We do know it, and I think many put it into practice up to a level. But the level that God requires, and what He means by walking in the light and walking in love one to another, refers to a much higher standard than ours.

Sometimes for me it’s as if a shutter opens in the spiritual world so that I catch just a glimpse behind it for a moment or two, and a truth comes home at a deeper level. When it happened in this instance, I suppose it was in thinking of the revival in Rwanda, but also of various situations that keep occurring in our walk with God and in a church, that can interfere with our peace. It is what the enemy has always sought to do in the church of Christ: to sow discord and disunity. I thank God for all the unity that is amongst us as a church and as a fellowship. It’s very strong; the bonds are very deep and very strong. But God always calls us to come up higher, and there is a quality in that love He would have us have one for another that empties us of any judgmental or critical spirit. Not that we don’t see the truth clearly, but we can see the truth as simply as we can see it, say, in our own child, and it does not interfere with our love for them. There is a love that covers and seeks to protect, though we might want to change them. God is the One who can effect changes in us.

We think: ‘That sounds good,’ and I hope if you are reading this today that you too will catch a glimpse of an even deeper way of walking in love.

But then we think, ‘How do we do this far more than we already are?’ 

I think the only way is to have been the recipient of love, and not primarily love to one another, but love from God. For love begets love, and it’s in the love of God shed abroad in our hearts that we learn how to walk truly in the light. The light is beautiful. As I noted at the time, it was a sunny morning when this talk was originally recorded. Sunshine lifts the spirits. But what is the light of God like? And what is it like when we discover that living in the light means living first of all in the heart of the love of God? The apostle Paul speaks of it. And John of course speaks of it not only in his letter, but earlier on in his gospel:

Now before the feast of the passover, when Jesus knew that his hour was come that he should depart out of this world unto the Father, having loved his own which were in the world, he loved them unto the end (or: he began to show them the full extent of his love). (John 13:1)

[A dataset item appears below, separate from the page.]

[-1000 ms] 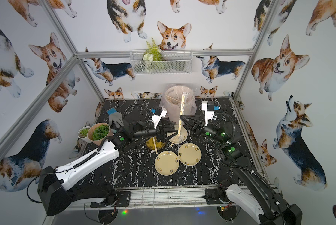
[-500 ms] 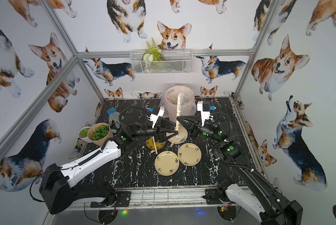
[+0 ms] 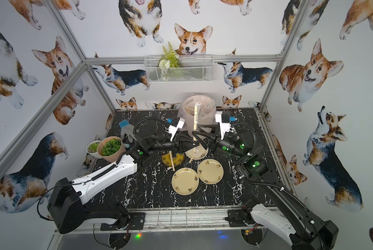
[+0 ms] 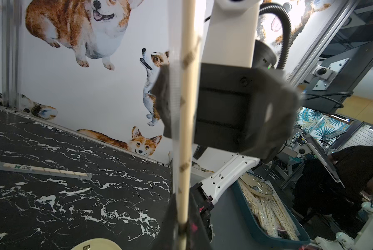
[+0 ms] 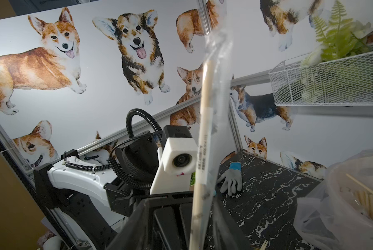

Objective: Remove the packaging of disposable chopsticks
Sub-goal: Remove the packet bag from the disposable chopsticks.

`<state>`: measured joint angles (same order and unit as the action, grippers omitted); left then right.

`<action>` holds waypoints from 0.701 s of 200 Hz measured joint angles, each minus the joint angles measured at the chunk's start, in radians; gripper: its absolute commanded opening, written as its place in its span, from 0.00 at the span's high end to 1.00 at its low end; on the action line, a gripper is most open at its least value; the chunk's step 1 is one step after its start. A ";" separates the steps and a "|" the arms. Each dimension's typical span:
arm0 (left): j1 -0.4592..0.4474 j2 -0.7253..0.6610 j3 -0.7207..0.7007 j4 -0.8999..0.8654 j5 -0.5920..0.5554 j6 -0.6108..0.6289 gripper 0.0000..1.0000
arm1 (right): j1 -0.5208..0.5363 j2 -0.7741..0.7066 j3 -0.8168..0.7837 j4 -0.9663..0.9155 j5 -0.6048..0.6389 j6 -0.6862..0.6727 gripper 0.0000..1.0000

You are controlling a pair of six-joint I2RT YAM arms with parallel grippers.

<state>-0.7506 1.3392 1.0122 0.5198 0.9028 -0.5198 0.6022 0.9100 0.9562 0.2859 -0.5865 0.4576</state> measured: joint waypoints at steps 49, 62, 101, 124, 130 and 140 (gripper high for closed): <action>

The occasion is the last Passover that leads into the Last Supper, when He took a towel and washed their feet. He began to show them the full extent of His love. Such is that love that we need the Holy Spirit to reveal it to us and to give us softened hearts and receptive spirits to truly receive it. It is when we become recipients of that love that we understand more about really walking in it, and one with another.
​
One of the most famous converts of that Rwanda revival, used ultimately all over the world, was Festo Kivingere. He hated everything to do with the revival and was quite violent to any of his family who were for it, but when confronted wonderfully in vision with the cross of Christ he broke to God and was flooded with His love. As I was thinking of all these matters I opened a book about him, and this was actually where it opened. He says in describing his conversion:
  
There is no qualification for the love of God other than that you are a sinner, completely finished. God in love has taken the initiative to
​meet you where you are.
A whole new world had opened before me. Love ran through me and filled me with such a sense of freedom and joy that I wondered what to do.
I got off my knees, still crying, but now with joy.


He sang all the little songs that he thought he had forgotten, like ‘Jesus loves me, this I know’, in the sheer joy and freedom that the love of God brings.
​
And so He would have us imbibe it. Paul says:


I show unto you a more excellent way … Now abideth these three: faith, hope and love, but the greatest of these is love.
​(1 Corinthians 12:31; 13:13)



Paul was the recipient of that love. Having been such a persecutor and sinner, he is so changed, and his letters breathe the love of a spiritual father to his spiritual children – love and forgiveness.
​
These two go together. Forgiveness is not enough. We can forgive another’s faults, but be quite cold about it, doing it in a merely dutiful way. One time my father had been deeply wronged by someone. He knew he was meant to forgive, and he felt he could forgive only at the end of a hatchet. It came to a place where he said to God he was willing to forgive, and God said: ‘I’m not interested in your forgiveness; you have got to love him.’ He broke to God and he loved the person. (Many years later he was able to do a very good turn for the man in question.) I believe from that day on he entertained no bitterness towards any human being. The love of God did fill his heart. It can fill our hearts too.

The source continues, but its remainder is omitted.